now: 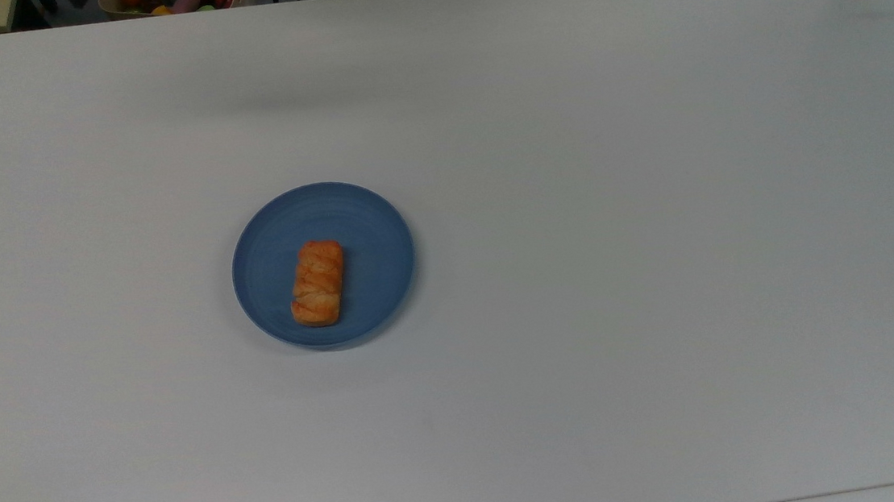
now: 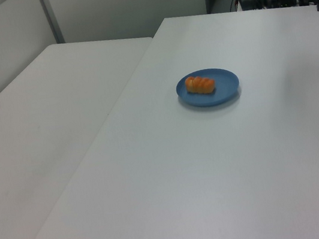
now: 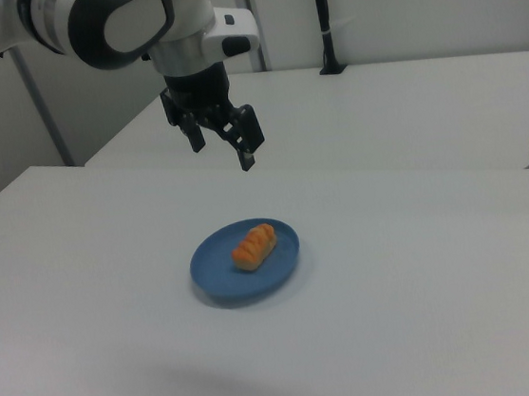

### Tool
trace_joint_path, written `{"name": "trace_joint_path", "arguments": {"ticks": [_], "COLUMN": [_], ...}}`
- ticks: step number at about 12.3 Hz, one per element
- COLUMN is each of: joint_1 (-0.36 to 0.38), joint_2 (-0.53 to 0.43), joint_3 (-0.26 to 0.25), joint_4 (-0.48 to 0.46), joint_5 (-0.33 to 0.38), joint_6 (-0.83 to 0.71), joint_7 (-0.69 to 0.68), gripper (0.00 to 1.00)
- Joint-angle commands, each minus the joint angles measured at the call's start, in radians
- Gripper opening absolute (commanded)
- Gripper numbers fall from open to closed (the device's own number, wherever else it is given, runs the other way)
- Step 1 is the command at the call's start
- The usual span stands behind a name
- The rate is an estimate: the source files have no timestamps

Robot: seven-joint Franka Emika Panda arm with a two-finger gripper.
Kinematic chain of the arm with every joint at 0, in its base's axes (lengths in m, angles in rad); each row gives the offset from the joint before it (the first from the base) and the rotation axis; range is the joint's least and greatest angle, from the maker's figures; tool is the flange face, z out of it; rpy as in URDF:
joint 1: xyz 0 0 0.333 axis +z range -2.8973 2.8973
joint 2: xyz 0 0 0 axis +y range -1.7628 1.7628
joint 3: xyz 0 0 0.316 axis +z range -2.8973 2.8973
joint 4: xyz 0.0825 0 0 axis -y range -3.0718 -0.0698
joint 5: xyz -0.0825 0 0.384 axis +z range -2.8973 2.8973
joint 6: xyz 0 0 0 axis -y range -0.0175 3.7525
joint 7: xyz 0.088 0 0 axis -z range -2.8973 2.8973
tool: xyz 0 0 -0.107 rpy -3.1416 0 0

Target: Put the bread on the table

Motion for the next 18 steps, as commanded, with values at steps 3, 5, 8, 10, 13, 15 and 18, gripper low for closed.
{"name": "trace_joint_path", "arguments": {"ticks": [3, 5, 8, 10, 13, 15, 18], "joint_1": [0.021, 0.049, 0.093, 0.154, 0.251, 0.251, 0.251], "joint_2": [0.14, 0.211, 0.298, 0.355, 0.438, 0.444, 0.443], "joint_3": [0.011, 0.014, 0.043, 0.037, -0.006, -0.009, -0.038], "joint_4": [0.036, 0.039, 0.035, 0.031, 0.016, -0.014, -0.048], "joint_5": [0.053, 0.072, 0.073, 0.063, 0.06, 0.061, 0.063], "joint_6": [0.237, 0.323, 0.482, 0.516, 0.575, 0.575, 0.575], "joint_7": [-0.009, -0.006, -0.009, -0.015, -0.001, 0.003, -0.022], "gripper": [1.0, 1.0, 1.0, 1.0, 1.0, 1.0, 1.0]}}
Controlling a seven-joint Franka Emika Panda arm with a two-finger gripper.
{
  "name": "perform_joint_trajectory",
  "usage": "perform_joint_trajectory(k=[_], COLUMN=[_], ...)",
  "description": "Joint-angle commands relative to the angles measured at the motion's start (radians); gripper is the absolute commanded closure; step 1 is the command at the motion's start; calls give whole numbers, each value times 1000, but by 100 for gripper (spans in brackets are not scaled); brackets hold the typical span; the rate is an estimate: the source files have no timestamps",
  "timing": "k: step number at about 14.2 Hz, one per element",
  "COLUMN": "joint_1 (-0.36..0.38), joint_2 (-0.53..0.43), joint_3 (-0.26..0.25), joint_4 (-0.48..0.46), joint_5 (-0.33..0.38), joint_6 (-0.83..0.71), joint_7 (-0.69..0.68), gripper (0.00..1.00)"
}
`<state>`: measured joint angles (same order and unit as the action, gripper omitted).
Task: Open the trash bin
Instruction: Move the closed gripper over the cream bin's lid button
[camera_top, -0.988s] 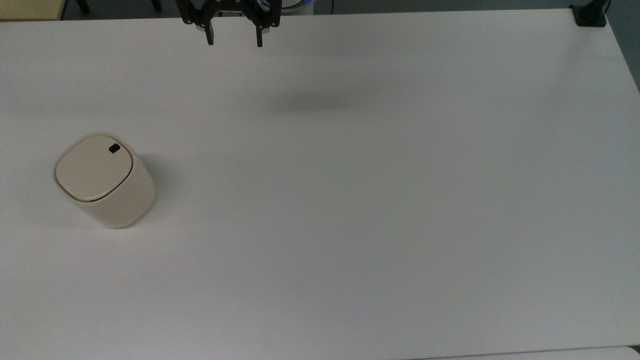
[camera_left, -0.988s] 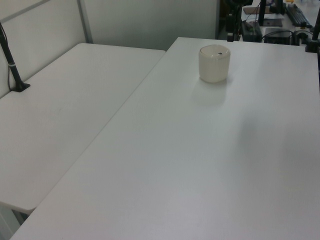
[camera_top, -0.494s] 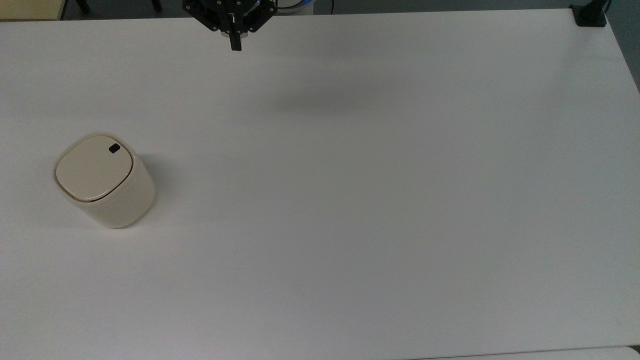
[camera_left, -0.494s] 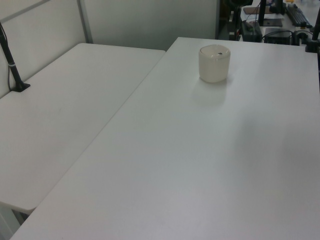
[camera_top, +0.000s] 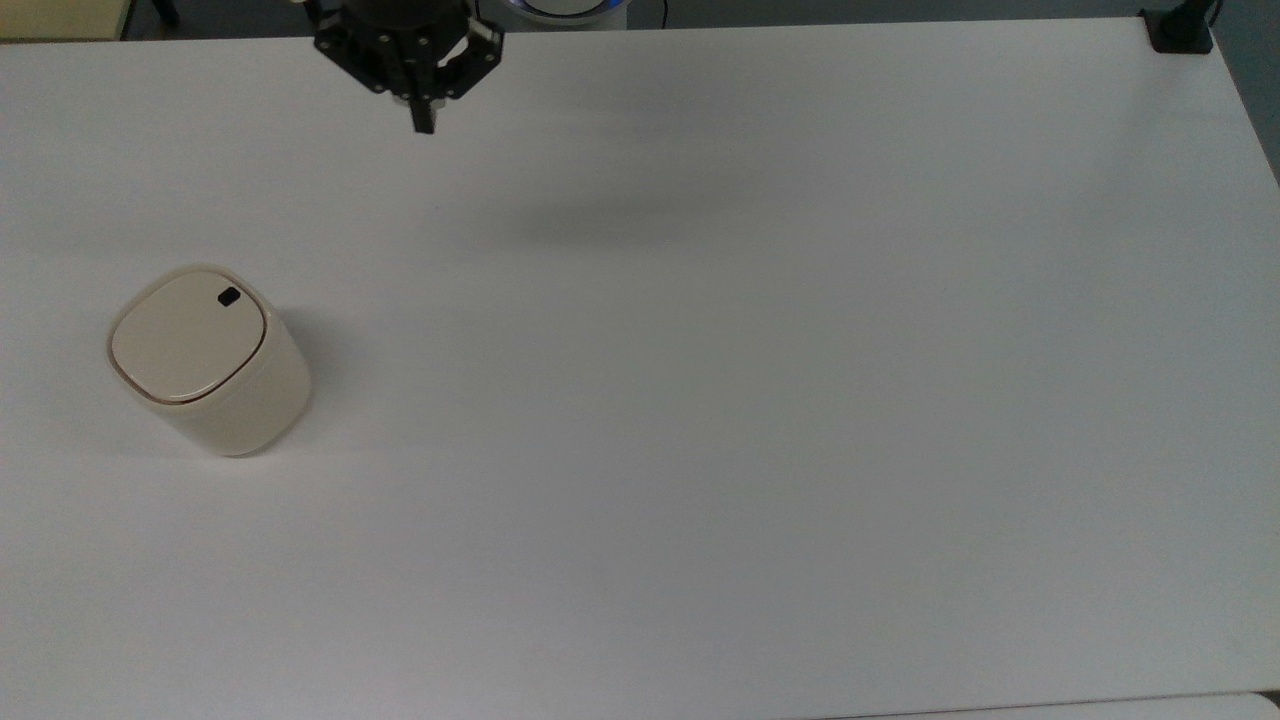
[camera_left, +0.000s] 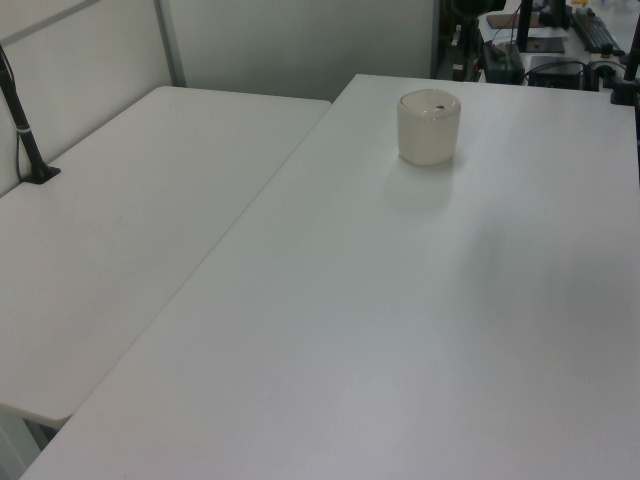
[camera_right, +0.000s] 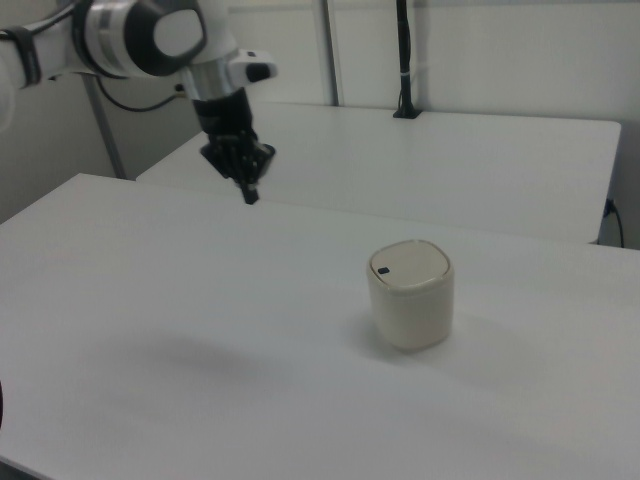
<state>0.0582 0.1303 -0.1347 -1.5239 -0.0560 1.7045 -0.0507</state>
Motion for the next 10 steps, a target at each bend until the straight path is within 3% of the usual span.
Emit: perform_joint_trajectory(k=[1, 4, 10], joint_1=[-107, -199, -248], joint_2=[73, 119, 219], joint_3=[-2, -2, -3], joint_4=[-4, -4, -4], joint_5=[-15, -15, -15], joint_6=[163, 272, 397], joint_7=[58, 72, 80], gripper=[98, 98, 98])
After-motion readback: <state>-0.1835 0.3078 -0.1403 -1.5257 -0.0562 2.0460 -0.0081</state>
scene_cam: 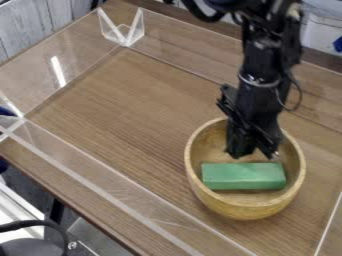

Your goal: Remove the green block from inside the brown bowl and put it on the table

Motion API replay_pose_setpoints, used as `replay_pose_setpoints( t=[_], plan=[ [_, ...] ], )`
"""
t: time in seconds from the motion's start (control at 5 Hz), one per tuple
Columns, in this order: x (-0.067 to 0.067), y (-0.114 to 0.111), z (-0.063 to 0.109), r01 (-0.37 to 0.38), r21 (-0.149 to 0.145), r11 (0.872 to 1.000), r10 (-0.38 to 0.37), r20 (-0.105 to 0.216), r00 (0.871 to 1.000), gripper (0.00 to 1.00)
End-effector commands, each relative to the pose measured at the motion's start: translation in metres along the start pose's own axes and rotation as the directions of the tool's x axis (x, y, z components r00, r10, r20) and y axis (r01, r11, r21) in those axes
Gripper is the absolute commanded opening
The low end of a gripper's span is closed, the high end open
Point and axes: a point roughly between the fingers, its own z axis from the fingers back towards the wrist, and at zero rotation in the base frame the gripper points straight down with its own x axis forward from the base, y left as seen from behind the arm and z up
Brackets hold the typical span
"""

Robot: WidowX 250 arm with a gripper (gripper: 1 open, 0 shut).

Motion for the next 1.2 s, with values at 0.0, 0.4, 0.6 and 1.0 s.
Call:
replay_pose_setpoints(
  t=[0.0,0.4,0.6,1.0],
  plan=[
    [0.01,-0.012,-0.003,0.035,0.037,0.999,-0.037,0.049,0.998,0.0],
    [-0.013,-0.006,-0.019,0.016,-0.02,1.0,-0.014,0.09,0.996,0.0],
    [-0.014,0.001,-0.023,0.058,-0.026,0.998,-0.054,0.13,0.99,0.0],
    [-0.014,0.001,-0.026,0.119,-0.058,0.991,-0.108,0.158,0.982,0.0]
  ],
)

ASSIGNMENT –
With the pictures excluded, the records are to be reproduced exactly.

RESPONSE TO THIS EXERCISE –
now: 
now: 
now: 

### Tool
trace_joint_path, written `{"name": "trace_joint_path", "arguments": {"ticks": [_], "COLUMN": [_], ...}}`
- ticks: step number at about 12.3 Hz, one per element
- COLUMN is each of: joint_1 (-0.36 to 0.38), joint_2 (-0.53 to 0.43), joint_3 (-0.26 to 0.25), joint_4 (-0.48 to 0.46), joint_5 (-0.33 to 0.38), joint_6 (-0.83 to 0.71), joint_7 (-0.69 to 0.68), gripper (0.00 to 1.00)
- Joint-angle commands, each minus the joint angles measured at the call's start, in radians
- Gripper opening absolute (commanded)
- Gripper numbers fall from open to closed (the device's own number, wherever else it is given, runs the other way)
- Step 1 is the command at the call's start
- The usual span stands behind a name
- The rate is an estimate: the source files have no timestamps

Robot: seven-joint Franka Emika Panda arm with a two-finger gripper.
Kinematic chain of the arm with every joint at 0, in its base's axes (lengths in m, angles in rad); each row gives the offset from the joint before it (the first from the base) and the rotation axis; range is the joint's least and greatest angle, from the maker's figures; tool is the flange face, z out of it; rpy as in URDF:
joint 1: xyz 0 0 0.333 axis +z range -2.8973 2.8973
joint 2: xyz 0 0 0 axis +y range -1.7628 1.7628
joint 3: xyz 0 0 0.316 axis +z range -2.8973 2.8973
joint 4: xyz 0.0825 0 0 axis -y range -3.0718 -0.0698
joint 5: xyz -0.0825 0 0.384 axis +z range -2.8973 2.8973
joint 6: xyz 0 0 0 axis -y range -0.0175 3.7525
joint 7: xyz 0.088 0 0 axis -z range -2.8973 2.8973
tool: xyz 0 0 -0.107 rpy -3.1416 0 0

Target: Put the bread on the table

Motion for the next 18 steps, as commanded, with values at steps 3, 5, 8, 10, 13, 15 and 18, gripper low for closed.
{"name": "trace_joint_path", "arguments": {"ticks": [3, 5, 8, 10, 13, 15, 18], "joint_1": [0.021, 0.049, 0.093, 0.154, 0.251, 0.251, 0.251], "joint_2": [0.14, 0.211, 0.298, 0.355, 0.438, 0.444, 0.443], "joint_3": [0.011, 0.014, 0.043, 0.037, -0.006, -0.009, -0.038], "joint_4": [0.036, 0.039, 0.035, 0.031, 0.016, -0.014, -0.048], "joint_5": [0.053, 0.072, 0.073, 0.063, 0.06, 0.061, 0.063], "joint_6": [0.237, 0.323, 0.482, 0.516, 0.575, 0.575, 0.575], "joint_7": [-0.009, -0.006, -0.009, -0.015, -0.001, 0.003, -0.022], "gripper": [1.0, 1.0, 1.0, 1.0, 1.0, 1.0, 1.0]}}
Controlling a seven-joint Franka Emika Panda arm with a two-finger gripper.
{
  "name": "perform_joint_trajectory",
  "usage": "perform_joint_trajectory(k=[_], COLUMN=[_], ...)",
  "description": "Joint-angle commands relative to the angles measured at the motion's start (radians); gripper is the absolute commanded closure; step 1 is the command at the motion's start; calls give whole numbers, each value times 1000, but by 100 for gripper (spans in brackets are not scaled); brackets hold the typical span; the rate is an estimate: the source files have no timestamps",
  "timing": "k: step number at about 14.2 Hz, one per element",
  "COLUMN": "joint_1 (-0.36..0.38), joint_2 (-0.53..0.43), joint_3 (-0.26..0.25), joint_4 (-0.48..0.46), joint_5 (-0.33..0.38), joint_6 (-0.83..0.71), joint_7 (-0.69..0.68), gripper (0.00..1.00)"
}
`<state>`: measured joint angles (same order and unit as the action, gripper omitted).
Task: Open the trash bin
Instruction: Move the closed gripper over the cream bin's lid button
[camera_top, -0.988s] 
[camera_left, -0.988s] 
[camera_top, -0.494s] 
[camera_left, -0.494s] 
[camera_top, +0.000s] 
[camera_left, +0.000s] 
[camera_right, +0.000s] 
<state>0.0582 0.1303 -0.1347 -1.5239 -0.0560 1.7045 -0.0507</state>
Motion for the next 10 steps, a target at each bend until the straight path is within 3% of the usual span.
Emit: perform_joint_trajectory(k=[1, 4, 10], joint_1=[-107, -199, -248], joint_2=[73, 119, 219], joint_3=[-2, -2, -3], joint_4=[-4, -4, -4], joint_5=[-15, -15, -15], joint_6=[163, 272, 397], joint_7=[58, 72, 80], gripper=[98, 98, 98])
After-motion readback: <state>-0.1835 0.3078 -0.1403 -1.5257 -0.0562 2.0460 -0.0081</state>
scene_cam: 

Your goal: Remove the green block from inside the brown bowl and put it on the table

Motion API replay_pose_setpoints, used as `replay_pose_setpoints( t=[_], plan=[ [_, ...] ], )`
"""
t: time in seconds from the motion's start (control at 5 Hz), one per tuple
Columns, in this order: x (-0.067 to 0.067), y (-0.114 to 0.111), z (-0.063 to 0.109), r01 (-0.37 to 0.38), r21 (-0.149 to 0.145), r11 (0.872 to 1.000), r10 (-0.38 to 0.37), r20 (-0.105 to 0.216), r00 (0.871 to 1.000), gripper (0.00 to 1.00)
End-effector commands, each relative to the pose measured at the motion's start: translation in metres along the start pose's own axes and rotation as the directions of the tool's x axis (x, y, z components r00, r10, r20) and y axis (r01, r11, r21) in those axes
Gripper is the absolute commanded opening
The low end of a gripper's span is closed, the high end open
Point and axes: a point roughly between the fingers, its own z axis from the fingers back towards the wrist, and at zero rotation in the base frame the gripper points straight down with its own x axis forward from the base, y left as seen from behind the arm and z up
Brackets hold the typical span
"""

Robot: WidowX 250 arm with a gripper (gripper: 1 open, 0 shut).

Motion for the next 1.2 s, with values at 0.0, 0.4, 0.6 and 1.0 s.
Call:
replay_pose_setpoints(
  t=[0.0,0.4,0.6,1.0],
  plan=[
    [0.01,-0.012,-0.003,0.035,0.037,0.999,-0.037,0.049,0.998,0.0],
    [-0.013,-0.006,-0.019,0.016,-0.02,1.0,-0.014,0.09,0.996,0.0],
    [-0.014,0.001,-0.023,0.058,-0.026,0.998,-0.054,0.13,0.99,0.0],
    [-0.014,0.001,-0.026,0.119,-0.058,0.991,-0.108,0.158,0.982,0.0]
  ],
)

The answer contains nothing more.